How to Filter Rows Based on a Condition in a PySpark DataFrame: The Ultimate Guide
Published on April 17, 2025
Diving Straight into Filtering Rows in a PySpark DataFrame
Need to filter rows in a PySpark DataFrame—like selecting high-value customers or recent transactions—to focus your analysis or streamline an ETL pipeline? Filtering rows based on a condition is a core skill for data engineers working with Apache Spark. It allows you to extract relevant data subsets efficiently, reducing processing overhead. This guide dives into the syntax and steps for filtering rows in a PySpark DataFrame using conditions, with examples covering simple, complex, regex-based, and nested scenarios. We’ll tackle key errors to keep your pipelines robust. Let’s refine that data! For more on PySpark, see Introduction to PySpark.

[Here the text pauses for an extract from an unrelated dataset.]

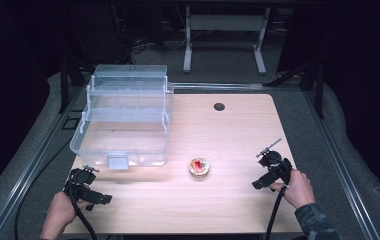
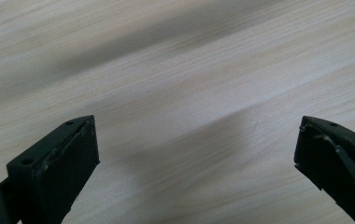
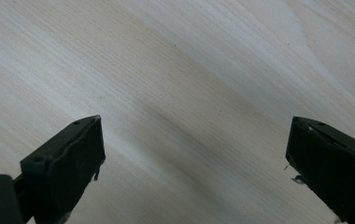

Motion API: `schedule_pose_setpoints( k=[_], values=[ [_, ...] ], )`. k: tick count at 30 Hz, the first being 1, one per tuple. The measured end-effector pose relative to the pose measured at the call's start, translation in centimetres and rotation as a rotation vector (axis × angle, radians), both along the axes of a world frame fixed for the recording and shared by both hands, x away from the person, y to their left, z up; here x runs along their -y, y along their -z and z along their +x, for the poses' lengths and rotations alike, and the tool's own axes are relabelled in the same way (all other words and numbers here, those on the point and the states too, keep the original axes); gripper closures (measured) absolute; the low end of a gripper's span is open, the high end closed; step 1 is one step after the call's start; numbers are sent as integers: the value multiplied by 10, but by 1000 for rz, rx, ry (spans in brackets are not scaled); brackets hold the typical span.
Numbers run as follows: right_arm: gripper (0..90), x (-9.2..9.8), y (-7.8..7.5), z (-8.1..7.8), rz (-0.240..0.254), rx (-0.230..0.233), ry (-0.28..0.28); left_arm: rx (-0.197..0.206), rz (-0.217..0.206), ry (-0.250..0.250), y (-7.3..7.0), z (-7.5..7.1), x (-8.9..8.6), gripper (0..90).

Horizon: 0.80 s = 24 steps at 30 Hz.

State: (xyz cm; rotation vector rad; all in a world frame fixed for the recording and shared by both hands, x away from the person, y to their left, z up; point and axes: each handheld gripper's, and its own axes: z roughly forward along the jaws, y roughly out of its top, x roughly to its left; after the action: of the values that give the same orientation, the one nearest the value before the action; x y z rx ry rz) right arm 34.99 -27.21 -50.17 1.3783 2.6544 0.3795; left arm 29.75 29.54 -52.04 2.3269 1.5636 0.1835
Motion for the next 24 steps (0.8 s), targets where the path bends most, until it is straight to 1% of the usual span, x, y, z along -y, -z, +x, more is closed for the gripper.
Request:
schedule_pose_setpoints(
  k=[2,3,6,7,8,9,10,12,13,14,15,16,18,19,21,22,24],
  values=[
    [41,0,0,0,4,-2,-4,1,0,0,0,0,0,2],
    [41,-1,-1,0,-3,-5,-2,4,2,1,0,0,1,2],
    [42,-3,-4,-1,-2,5,-4,2,5,9,-1,1,2,2],
    [43,-4,-5,0,7,9,-9,1,7,11,-1,1,2,2],
    [42,-6,-6,0,3,13,-12,0,8,10,0,1,3,2],
    [42,-7,-7,1,14,16,-16,1,8,10,0,1,3,2],
    [42,-9,-8,1,5,14,-19,0,11,13,0,1,4,2],
    [42,-14,-9,3,7,16,-29,-2,16,15,0,1,5,2],
    [42,-17,-10,3,0,12,-36,-1,19,17,1,1,5,2],
    [42,-20,-11,4,-1,19,-42,-2,21,18,1,1,4,2],
    [41,-23,-11,6,15,14,-51,-3,23,18,1,0,4,2],
    [41,-27,-13,7,-17,22,-57,-6,21,9,2,0,4,2],
    [40,-34,-13,10,22,11,-77,-5,25,12,2,-1,2,2],
    [40,-38,-12,11,25,8,-90,-4,26,9,2,-1,2,2],
    [39,-48,-12,14,16,11,-111,-2,26,10,1,-2,2,2],
    [39,-52,-12,16,21,6,-123,0,26,10,1,-2,2,2],
    [37,-63,-13,19,1,14,-138,0,29,10,1,-2,2,2]
  ],
)
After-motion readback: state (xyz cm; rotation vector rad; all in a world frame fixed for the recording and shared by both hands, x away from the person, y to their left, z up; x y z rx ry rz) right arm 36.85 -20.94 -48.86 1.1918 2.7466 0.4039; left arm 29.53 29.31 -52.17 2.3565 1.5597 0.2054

Filtering Rows Based on a Condition
The primary method for filtering rows in a PySpark DataFrame is the filter() or where() method (interchangeable), which creates a new DataFrame containing only rows meeting the specified condition. Conditions can involve comparisons, logical operators, or functions applied to columns. The SparkSession, Spark’s unified entry point, supports these operations on distributed datasets. This approach is ideal for ETL pipelines needing to isolate specific data. Here’s the basic syntax:
from pyspark.sql import SparkSession
from pyspark.sql.functions import col
spark = SparkSession.builder.appName("FilterRows").getOrCreate()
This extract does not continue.